Oh yes. He said he hadn’t meant to. But he tried to strangle her. Jean was never afraid of him. I don’t know why, because he was one of those people who didn’t know his own strength. No, Cal said he really did hit her and he felt the nose go and everything, so there’s no question of that. Mind you, we none of us ever thought Cal was crazy or anything. He was just a violent man doing his own thing.
18

People who knew Jean Stafford advise caution when dealing with her versions of events: she tended, they say, to get the spirit of the thing right but to inflate or wittily distort the facts. In this case, though, there are two “witnesses”; and it was Blair Clark who had the job of getting Jean into a hospital in New Orleans. There is (as there would have to be) no such direct evidence to substantiate Stafford’s most dramatic claim about the marriage: that she had no sexual relations with Lowell from the day they were remarried in the Catholic Church. She told this to Blair Clark and to Joan
Stillman
, who made notes of an interview she did with Stafford in 1952: “She told me they had had a glorious affair before they were
married
, but after he became a Catholic, they never slept together.”
19
And in “An Influx of Poets” Stafford writes:

What had become of the joking lad I’d married? He’d run hellbent for election into that blind alley—that’s what had become of him—and he yanked me along with him, and there we snarled like hungry, scurvy cats. If I had stubbornly withstood him from the beginning, or if I had left him when he left me for the seraphim and the saints—but I had tried to withstand and had got for myself only wrath and disdain. Leaving him had not really occurred to me, for I had married within my tribe, and we were sternly monogamous till death.
20

In September 1941—his year at Louisiana State completed—Lowell took a job in New York with the Catholic publishers Sheed and Ward. For Lowell, Catholicism had three prongs: reason, faith and practice.
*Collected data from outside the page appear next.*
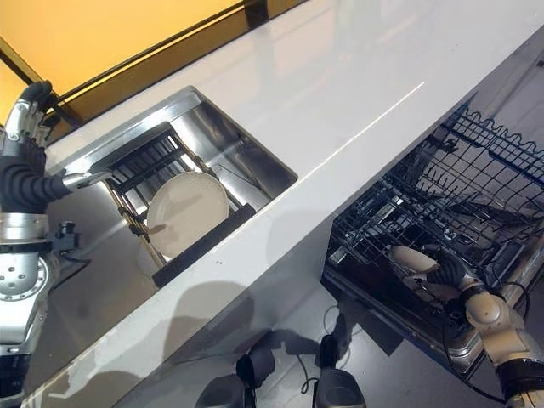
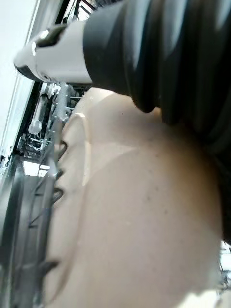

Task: Pick up plates and place into dishwasher.

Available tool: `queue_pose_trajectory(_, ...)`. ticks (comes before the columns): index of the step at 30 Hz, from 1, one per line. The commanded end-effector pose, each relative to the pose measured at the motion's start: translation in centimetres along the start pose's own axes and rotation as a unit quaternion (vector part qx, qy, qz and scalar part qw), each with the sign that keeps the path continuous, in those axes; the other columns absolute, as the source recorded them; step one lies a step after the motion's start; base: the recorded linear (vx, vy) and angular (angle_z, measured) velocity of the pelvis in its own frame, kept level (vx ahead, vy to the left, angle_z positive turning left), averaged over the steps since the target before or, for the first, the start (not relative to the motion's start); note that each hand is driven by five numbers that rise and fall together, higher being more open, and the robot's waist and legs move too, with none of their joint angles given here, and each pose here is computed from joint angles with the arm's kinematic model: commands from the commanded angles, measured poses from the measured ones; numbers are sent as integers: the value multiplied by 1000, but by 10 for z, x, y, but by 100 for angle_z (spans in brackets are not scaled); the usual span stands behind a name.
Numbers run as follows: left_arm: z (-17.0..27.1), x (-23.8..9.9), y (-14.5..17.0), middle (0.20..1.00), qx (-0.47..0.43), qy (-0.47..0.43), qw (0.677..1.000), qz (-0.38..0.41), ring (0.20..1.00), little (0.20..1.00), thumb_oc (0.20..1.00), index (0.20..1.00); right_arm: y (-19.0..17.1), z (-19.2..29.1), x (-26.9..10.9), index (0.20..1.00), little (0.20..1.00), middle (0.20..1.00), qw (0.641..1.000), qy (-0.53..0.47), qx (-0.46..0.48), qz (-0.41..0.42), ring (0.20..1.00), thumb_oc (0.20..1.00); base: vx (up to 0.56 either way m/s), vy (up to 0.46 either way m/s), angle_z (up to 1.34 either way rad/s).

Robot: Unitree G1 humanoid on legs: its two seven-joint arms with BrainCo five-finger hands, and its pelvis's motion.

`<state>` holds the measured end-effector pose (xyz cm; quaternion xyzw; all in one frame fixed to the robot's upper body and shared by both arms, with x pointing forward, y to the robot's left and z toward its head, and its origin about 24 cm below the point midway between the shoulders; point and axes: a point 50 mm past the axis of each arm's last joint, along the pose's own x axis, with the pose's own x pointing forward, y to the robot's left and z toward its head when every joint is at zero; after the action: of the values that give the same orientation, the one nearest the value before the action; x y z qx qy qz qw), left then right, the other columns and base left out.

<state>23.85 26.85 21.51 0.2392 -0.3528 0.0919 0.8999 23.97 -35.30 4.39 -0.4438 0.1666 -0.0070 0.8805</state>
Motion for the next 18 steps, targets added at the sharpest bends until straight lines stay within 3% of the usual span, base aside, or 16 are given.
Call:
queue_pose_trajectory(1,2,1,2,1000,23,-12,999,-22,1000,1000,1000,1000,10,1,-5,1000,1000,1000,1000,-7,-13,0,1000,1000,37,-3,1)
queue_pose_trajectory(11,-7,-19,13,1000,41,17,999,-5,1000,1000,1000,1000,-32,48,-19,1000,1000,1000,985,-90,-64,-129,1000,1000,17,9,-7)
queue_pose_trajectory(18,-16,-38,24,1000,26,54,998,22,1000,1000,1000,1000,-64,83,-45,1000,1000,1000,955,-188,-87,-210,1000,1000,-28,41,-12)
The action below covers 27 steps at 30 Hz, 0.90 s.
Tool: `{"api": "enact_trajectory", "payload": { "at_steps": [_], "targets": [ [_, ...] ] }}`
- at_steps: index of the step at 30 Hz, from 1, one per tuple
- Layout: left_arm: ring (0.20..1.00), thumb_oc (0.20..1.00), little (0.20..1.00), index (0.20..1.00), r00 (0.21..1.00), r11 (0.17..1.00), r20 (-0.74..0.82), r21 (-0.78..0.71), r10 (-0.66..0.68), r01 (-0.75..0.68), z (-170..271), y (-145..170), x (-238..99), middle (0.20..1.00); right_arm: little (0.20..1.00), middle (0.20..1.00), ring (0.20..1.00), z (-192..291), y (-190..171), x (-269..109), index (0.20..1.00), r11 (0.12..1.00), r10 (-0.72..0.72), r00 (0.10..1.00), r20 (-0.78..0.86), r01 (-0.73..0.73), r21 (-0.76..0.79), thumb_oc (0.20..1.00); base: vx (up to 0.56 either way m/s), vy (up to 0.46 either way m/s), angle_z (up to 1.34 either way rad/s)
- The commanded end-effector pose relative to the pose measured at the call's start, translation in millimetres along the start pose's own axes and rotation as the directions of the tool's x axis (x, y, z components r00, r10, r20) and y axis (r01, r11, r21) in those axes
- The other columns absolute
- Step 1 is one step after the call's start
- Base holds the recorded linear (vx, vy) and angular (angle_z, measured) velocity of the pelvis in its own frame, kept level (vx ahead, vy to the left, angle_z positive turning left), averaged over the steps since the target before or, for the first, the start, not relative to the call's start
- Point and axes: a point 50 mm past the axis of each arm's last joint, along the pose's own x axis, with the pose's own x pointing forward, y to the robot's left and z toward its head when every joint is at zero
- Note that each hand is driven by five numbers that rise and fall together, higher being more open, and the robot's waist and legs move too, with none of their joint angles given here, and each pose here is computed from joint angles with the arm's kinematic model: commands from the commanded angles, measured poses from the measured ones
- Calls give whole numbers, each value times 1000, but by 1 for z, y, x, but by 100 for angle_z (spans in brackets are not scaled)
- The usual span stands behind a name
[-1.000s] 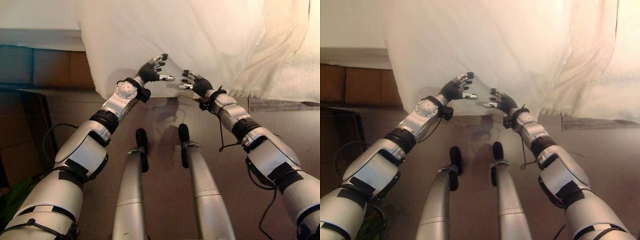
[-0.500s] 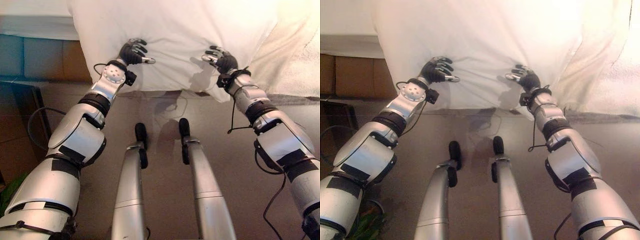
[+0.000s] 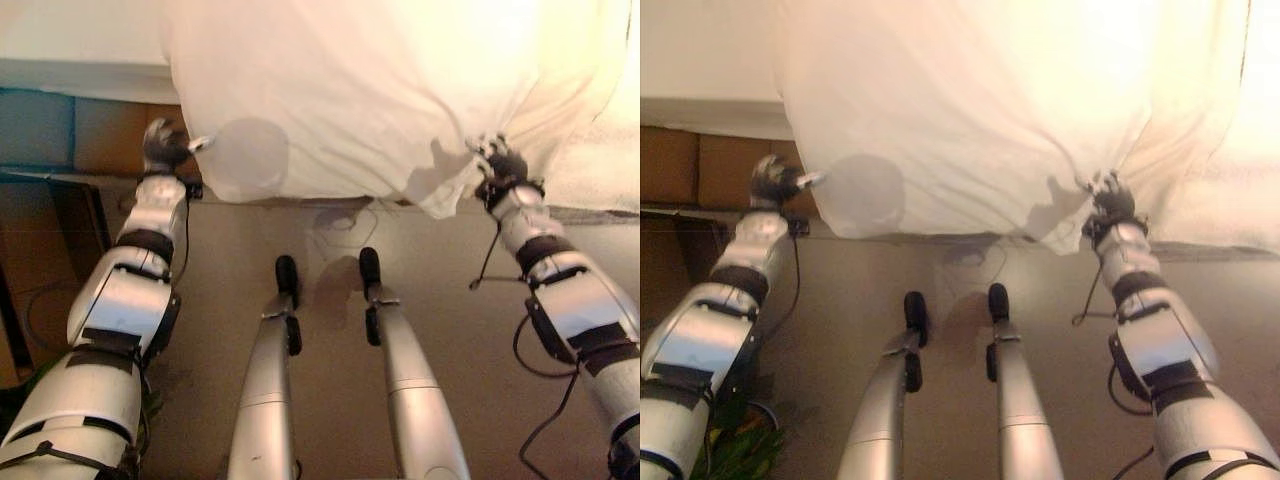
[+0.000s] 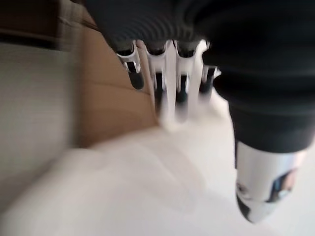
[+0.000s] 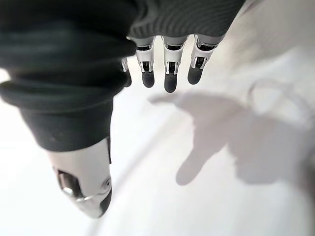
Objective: Make the bed
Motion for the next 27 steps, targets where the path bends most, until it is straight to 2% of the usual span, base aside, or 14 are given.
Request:
{"api": "enact_trajectory", "payload": {
  "at_steps": [1,3,4,6,7,10,11,13,14,16,17,22,24,27],
  "targets": [
    [1000,1000,1000,1000,999,1000,-24,-4,21,-22,-20,2,-4,1000,1000,1000,1000,-13,-34,-5,1000,997,-80,997,-6,80,-13,1000,49,-35,7],
    [1000,1000,1000,1000,997,999,-69,32,-28,31,-50,-6,-15,1000,1000,1000,1000,-47,-48,-15,1000,991,-117,990,-79,121,55,1000,84,-32,10],
    [1000,1000,1000,1000,989,993,-110,51,-103,109,-80,-18,-29,1000,1000,1000,1000,-87,-62,-30,1000,983,-135,976,-169,153,100,1000,140,-30,12],
    [1000,1000,1000,1000,979,985,-131,55,-153,161,-95,-27,-39,1000,1000,1000,1000,-108,-70,-40,1000,981,-143,965,-222,168,98,1000,114,-30,9],
    [1000,1000,1000,1000,956,968,-180,47,-233,245,-124,-38,-59,1000,1000,1000,1000,-142,-80,-60,1000,972,-158,940,-303,201,118,1000,75,-25,4],
    [1000,1000,1000,1000,932,945,-238,113,-273,306,-148,-43,-75,1000,1000,1000,1000,-165,-85,-76,1000,971,-163,917,-363,215,107,1000,111,7,6],
    [1000,1000,1000,1000,896,920,-309,128,-318,370,-172,-52,-95,1000,1000,1000,1000,-189,-89,-94,1000,957,-170,888,-428,252,143,1000,48,19,2],
    [1000,1000,1000,1000,880,919,-350,112,-320,379,-184,-54,-105,1000,1000,1000,1000,-202,-90,-105,1000,947,-171,871,-461,274,166,1000,70,22,1],
    [1000,1000,1000,1000,827,892,-435,106,-356,439,-207,-61,-128,1000,1000,1000,1000,-224,-95,-126,1000,936,-192,826,-531,317,155,1000,64,23,5],
    [1000,1000,1000,1000,781,896,-518,59,-349,439,-229,-60,-149,1000,1000,1000,1000,-242,-101,-146,1000,936,-201,778,-596,331,117,1000,78,27,11],
    [1000,1000,1000,1000,728,857,-565,70,-389,511,-242,-64,-166,1000,1000,1000,1000,-249,-104,-156,1000,948,-204,752,-626,312,66,1000,79,28,11],
    [1000,1000,1000,1000,630,835,-666,20,-399,549,-271,-61,-206,1000,1000,1000,1000,-272,-110,-187,1000,980,-184,678,-712,184,-78,1000,82,62,-4],
    [1000,1000,1000,1000,543,758,-723,41,-427,651,-285,-60,-230,1000,1000,1000,1000,-279,-116,-200,1000,980,-184,639,-747,62,-189,1000,61,66,-6],
    [1000,1000,1000,1000,490,708,-749,39,-446,705,-291,-58,-241,1000,1000,1000,1000,-285,-115,-209,1000,967,-163,607,-778,-56,-247,1000,14,35,-10]
  ]
}}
Since he was a good Thomist, the first two presented him with no difficulties:

Reason permeates faith…. The Incarnation is only a probability, under examination it becomes more probable, after a while you believe…. the point is the religious coincidences are all in favor of the Incarnation. Science, medical practice, psychology etc. These are ultimately
irrelevant
.
21

Thus, faith stands to reason. As to practice, Lowell concedes in this same letter that the Church’s social achievements have been far from satisfactory: “Incompetence, stupidity, cruelty, conservatism,
compromise
and dogmatism all abound.” In personal terms, though, he believes that every Catholic should “work for a corporate state, guild systems etc.” His work with Sheed and Ward, although it involved only modest copy-editing, would provide the chance for a necessary extension to his Catholic reading: it qualified as practice under the heading of “self-preparation.”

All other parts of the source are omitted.